Agent-ScanKit: Unraveling Memory and Reasoning of Multimodal Agents via Sensitivity Perturbations
Pengzhou Cheng, Lingzhong Dong, Zeng Wu, Zongru Wu, Xiangru Tang, Chengwei Qin, Zhuosheng Zhang, Gongshen Liu
TL;DR
Agent-ScanKit introduces a perturbation-based framework to disentangle memory and reasoning in multimodal GUI agents without internal access.
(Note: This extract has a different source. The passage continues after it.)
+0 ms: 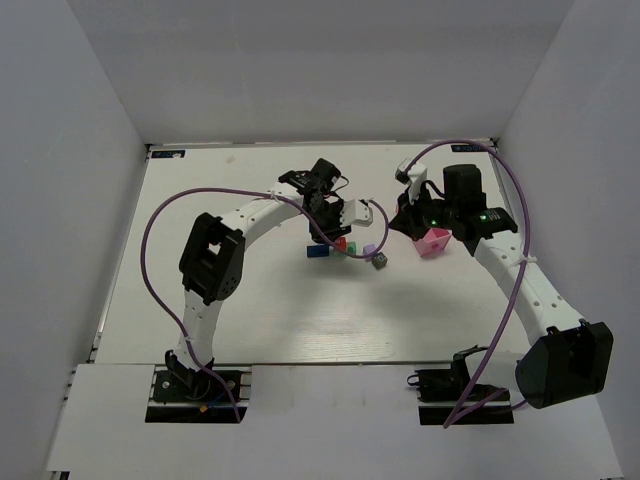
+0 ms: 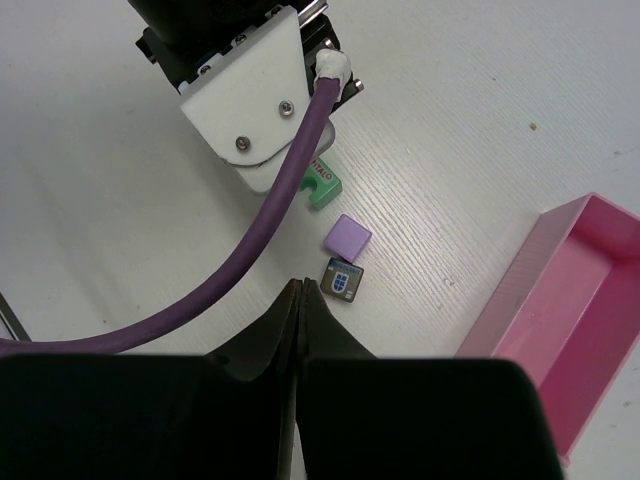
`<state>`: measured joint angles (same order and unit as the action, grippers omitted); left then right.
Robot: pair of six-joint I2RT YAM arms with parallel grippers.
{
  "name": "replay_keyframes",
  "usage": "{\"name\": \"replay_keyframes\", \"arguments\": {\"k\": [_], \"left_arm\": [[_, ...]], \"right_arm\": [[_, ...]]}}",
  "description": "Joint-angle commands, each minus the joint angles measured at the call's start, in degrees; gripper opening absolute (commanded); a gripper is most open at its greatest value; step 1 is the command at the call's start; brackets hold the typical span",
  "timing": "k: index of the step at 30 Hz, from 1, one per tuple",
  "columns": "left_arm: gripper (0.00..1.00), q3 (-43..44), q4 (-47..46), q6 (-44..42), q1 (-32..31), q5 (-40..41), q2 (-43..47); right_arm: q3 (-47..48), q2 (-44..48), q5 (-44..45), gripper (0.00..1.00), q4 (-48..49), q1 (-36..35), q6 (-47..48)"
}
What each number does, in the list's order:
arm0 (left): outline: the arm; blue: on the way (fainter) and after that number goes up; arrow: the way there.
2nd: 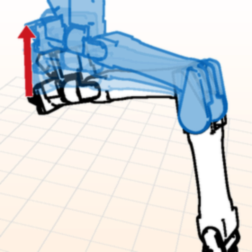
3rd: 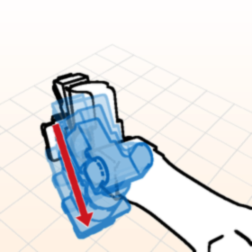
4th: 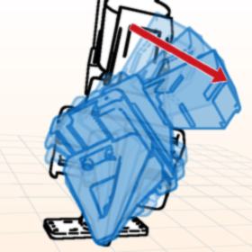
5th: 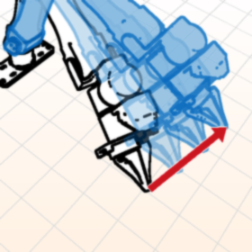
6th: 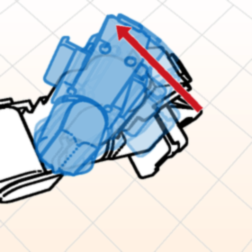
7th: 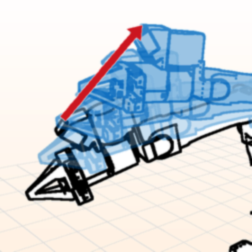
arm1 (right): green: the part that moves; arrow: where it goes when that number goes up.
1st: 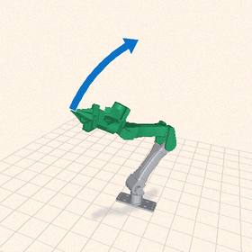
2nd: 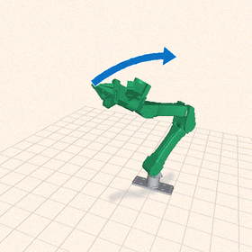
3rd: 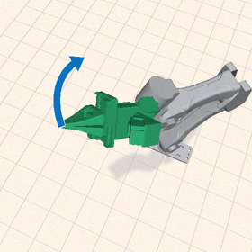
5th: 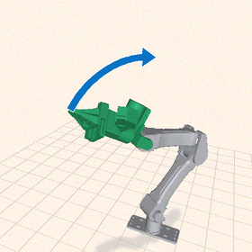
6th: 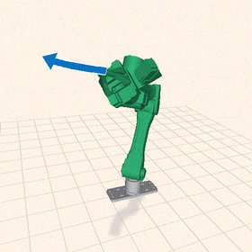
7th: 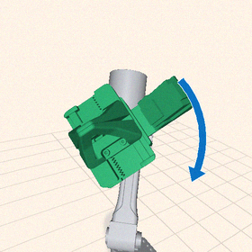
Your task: Build the wood block tower
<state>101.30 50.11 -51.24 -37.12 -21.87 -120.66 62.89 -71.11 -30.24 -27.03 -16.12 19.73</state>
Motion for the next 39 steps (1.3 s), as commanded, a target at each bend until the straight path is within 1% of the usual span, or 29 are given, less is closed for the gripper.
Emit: {"name": "replay_keyframes", "arguments": {"k": [1,22,24,25,39], "left_arm": [[0.39,1.8,0.1,-0.9,0.2,-1.6,0.5],[0.41,1.3,0.6,-0.9,0.2,-1.6,0.0],[0.42,1.3,0.6,-0.9,0.2,-1.6,0.0],[0.46,1.3,0.6,-0.9,0.2,-1.6,0.0],[0.47,1.3,0.6,-0.9,0.2,-1.6,-0.5]], "right_arm": [[0.0,1.2,-1.3,0.0,0.4,0.4,0.3],[-0.1,1.0,-1.4,0.0,0.4,0.5,0.2],[0.0,1.1,-1.4,0.0,0.2,0.5,0.1],[-0.1,1.1,-1.4,0.0,0.3,0.4,0.1],[-0.1,1.2,-1.4,0.0,0.2,0.2,0.3]]}}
It applies visual-, text-, and structure-guided perturbations to measure perturbation sensitivity and compares performance across 18 agents on five GUI benchmarks, revealing a predominance of memorization over genuine reasoning. The findings indicate that current models largely function as retrievers of training-aligned knowledge, with substantial generalization gaps on long-horizon or cross-platform tasks, though RL with chain-of-thought improves language-side reasoning. These insights and the accompanying toolkit offer a principled path to diagnosing and strengthening reasoning mechanisms in practical multimodal agents.
Abstract
Although numerous strategies have recently been proposed to enhance the autonomous interaction capabilities of multimodal agents in graphical user interface (GUI), their reliability remains limited when faced with complex or out-of-domain tasks. This raises a fundamental question: Are existing multimodal agents reasoning spuriously? In this paper, we propose \textbf{Agent-ScanKit}, a systematic probing framework to unravel the memory and reasoning capabilities of multimodal agents under controlled perturbations. Specifically, we introduce three orthogonal probing paradigms: visual-guided, text-guided, and structure-guided, each designed to quantify the contributions of memorization and reasoning without requiring access to model internals. In five publicly available GUI benchmarks involving 18 multimodal agents, the results demonstrate that mechanical memorization often outweighs systematic reasoning. Most of the models function predominantly as retrievers of training-aligned knowledge, exhibiting limited generalization. Our findings underscore the necessity of robust reasoning modeling for multimodal agents in real-world scenarios, offering valuable insights toward the development of reliable multimodal agents.